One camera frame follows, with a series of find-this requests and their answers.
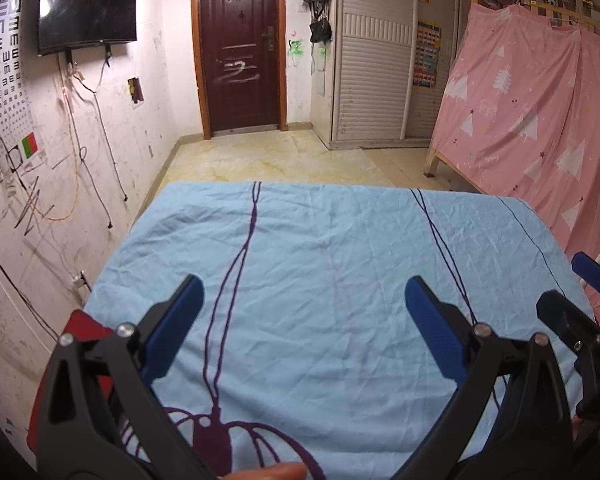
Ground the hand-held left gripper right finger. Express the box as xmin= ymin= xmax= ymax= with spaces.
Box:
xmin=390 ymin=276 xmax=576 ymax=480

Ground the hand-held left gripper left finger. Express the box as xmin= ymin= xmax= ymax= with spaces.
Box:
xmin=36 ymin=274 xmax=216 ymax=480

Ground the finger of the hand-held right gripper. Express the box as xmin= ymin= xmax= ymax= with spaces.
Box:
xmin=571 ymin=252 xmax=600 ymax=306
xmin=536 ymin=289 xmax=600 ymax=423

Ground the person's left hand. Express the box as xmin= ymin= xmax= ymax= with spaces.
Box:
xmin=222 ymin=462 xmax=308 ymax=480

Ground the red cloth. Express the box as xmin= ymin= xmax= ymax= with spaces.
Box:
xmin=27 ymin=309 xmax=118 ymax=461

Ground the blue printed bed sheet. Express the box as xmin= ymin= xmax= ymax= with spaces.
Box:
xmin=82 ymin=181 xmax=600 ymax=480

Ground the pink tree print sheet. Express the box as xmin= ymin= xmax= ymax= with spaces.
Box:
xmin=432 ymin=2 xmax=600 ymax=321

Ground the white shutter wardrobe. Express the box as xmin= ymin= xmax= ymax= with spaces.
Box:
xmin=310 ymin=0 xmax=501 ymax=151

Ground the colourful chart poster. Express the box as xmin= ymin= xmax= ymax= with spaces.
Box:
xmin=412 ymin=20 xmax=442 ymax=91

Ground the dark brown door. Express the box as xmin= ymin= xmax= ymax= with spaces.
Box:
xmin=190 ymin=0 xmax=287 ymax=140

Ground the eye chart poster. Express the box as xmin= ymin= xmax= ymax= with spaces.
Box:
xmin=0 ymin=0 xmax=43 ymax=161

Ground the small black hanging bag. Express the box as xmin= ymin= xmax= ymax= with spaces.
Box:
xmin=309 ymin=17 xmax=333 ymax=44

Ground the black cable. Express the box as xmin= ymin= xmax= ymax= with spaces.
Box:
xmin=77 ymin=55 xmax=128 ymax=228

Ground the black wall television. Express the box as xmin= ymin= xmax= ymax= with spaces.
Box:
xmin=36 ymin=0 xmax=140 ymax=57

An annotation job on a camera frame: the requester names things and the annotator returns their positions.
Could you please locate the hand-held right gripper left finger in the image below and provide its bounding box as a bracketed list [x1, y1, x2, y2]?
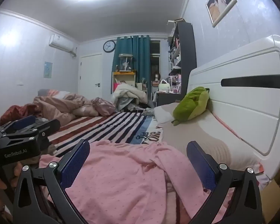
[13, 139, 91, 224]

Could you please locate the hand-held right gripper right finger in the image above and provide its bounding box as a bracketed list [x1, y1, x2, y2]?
* * *
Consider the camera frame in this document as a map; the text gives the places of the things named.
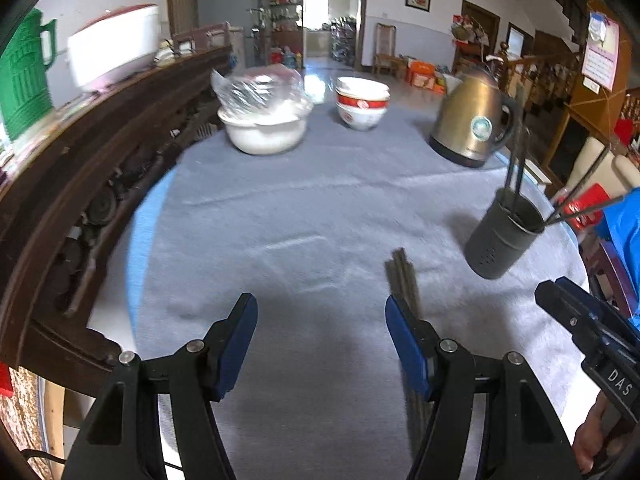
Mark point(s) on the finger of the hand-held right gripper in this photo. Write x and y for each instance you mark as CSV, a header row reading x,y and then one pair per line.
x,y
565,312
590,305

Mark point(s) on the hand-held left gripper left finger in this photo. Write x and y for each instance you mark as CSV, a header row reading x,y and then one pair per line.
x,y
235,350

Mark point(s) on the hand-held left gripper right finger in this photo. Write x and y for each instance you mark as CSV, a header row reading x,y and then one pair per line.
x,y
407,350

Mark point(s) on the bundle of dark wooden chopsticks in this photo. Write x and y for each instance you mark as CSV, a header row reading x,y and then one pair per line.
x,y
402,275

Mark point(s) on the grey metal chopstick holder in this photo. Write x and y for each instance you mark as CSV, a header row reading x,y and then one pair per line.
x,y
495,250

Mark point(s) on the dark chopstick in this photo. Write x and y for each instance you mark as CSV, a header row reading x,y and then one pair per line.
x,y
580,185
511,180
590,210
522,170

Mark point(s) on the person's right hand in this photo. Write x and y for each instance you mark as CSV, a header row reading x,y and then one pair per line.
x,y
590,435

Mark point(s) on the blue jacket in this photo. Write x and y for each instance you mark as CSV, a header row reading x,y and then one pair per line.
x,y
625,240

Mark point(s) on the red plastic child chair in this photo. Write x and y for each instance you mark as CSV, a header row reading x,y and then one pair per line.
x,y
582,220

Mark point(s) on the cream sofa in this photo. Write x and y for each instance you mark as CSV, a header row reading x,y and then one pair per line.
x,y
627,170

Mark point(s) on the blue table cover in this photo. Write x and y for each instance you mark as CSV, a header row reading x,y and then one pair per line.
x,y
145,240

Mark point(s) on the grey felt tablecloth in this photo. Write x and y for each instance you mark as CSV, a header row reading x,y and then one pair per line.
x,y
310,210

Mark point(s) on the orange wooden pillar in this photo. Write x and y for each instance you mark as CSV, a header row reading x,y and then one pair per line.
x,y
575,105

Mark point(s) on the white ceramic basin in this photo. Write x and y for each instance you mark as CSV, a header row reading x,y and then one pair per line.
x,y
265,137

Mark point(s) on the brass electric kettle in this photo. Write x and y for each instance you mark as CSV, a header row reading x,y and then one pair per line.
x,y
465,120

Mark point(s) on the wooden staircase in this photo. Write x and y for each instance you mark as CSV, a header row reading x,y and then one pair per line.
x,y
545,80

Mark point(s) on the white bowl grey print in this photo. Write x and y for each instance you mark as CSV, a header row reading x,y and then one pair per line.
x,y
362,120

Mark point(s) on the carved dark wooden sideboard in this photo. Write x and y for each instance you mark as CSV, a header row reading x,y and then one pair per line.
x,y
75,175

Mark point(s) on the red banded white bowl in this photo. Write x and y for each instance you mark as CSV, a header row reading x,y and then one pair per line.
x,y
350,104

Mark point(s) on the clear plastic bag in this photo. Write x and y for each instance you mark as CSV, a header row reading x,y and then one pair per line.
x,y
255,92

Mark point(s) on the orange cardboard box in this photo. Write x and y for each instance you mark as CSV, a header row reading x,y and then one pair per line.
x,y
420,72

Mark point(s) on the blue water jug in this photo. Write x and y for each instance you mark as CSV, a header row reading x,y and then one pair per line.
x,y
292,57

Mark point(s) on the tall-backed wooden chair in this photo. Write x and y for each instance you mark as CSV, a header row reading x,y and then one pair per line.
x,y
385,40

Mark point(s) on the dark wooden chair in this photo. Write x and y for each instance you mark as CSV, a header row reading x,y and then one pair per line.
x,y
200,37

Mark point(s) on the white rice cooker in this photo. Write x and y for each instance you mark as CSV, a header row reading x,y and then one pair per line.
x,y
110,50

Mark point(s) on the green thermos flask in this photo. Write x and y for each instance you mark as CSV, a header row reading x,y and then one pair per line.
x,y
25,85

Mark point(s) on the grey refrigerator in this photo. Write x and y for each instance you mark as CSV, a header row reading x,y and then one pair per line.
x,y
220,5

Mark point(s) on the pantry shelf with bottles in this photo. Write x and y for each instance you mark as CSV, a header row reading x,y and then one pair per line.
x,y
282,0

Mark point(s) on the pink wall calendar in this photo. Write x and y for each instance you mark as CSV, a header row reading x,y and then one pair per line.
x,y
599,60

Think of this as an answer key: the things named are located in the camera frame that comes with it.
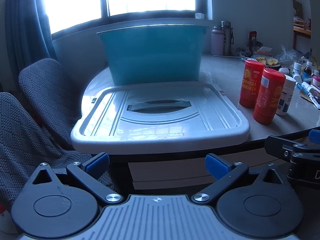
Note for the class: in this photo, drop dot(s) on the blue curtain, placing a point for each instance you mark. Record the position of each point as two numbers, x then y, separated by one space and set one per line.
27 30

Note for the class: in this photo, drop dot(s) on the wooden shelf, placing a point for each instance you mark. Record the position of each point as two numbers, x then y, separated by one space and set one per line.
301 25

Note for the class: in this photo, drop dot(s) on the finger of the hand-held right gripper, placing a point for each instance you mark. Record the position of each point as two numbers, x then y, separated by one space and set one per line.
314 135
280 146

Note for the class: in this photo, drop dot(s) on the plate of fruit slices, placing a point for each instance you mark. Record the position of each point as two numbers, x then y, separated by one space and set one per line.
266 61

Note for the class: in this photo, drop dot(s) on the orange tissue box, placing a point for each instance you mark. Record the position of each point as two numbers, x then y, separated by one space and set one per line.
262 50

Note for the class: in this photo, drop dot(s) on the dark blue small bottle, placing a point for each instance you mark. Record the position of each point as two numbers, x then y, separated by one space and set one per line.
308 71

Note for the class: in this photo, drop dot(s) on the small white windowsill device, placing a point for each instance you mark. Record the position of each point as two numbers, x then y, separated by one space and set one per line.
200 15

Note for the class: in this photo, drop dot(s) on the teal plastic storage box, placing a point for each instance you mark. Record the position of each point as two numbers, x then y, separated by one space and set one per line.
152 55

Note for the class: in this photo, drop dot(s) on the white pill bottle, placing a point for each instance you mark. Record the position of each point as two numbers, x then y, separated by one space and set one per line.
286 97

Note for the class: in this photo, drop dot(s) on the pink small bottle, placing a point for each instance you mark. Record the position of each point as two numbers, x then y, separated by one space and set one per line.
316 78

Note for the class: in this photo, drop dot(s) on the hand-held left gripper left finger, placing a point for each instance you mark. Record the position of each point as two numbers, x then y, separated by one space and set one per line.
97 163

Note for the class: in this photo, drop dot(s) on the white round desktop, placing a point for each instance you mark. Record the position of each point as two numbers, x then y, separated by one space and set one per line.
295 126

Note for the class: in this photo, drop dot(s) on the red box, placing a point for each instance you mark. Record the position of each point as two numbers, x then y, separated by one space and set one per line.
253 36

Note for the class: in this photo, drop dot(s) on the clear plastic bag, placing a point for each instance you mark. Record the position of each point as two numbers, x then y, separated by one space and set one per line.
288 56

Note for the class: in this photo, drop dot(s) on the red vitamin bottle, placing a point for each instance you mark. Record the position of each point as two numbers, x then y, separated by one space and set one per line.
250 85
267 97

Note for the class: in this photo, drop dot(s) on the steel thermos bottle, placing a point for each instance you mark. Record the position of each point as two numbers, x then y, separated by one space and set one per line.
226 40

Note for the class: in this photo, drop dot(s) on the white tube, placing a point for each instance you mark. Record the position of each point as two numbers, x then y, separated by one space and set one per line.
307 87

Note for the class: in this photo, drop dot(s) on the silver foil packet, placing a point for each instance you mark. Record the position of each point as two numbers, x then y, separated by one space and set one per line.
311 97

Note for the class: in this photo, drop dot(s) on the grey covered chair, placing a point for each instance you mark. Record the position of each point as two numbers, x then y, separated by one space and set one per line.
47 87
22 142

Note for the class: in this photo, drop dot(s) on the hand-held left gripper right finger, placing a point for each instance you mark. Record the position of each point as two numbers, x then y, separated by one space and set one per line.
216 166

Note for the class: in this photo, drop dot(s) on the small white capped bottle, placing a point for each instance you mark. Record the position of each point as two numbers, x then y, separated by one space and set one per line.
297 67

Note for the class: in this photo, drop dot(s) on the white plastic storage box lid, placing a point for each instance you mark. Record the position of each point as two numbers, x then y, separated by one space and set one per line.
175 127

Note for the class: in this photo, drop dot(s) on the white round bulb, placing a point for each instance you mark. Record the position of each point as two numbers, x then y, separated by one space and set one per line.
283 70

▶ _Work instruction_
Report every line of the data above that contains the string "camera" by copying it in full.

▶ _Task result_
One camera frame follows, with a series of find-this requests and their answers.
An annotation job on a camera frame: the requester names things and the annotator returns their positions.
Consider the camera frame in this document as a map; the text gives the places of the things named.
Think of this as an answer key: the things named are located in the camera frame that comes with it.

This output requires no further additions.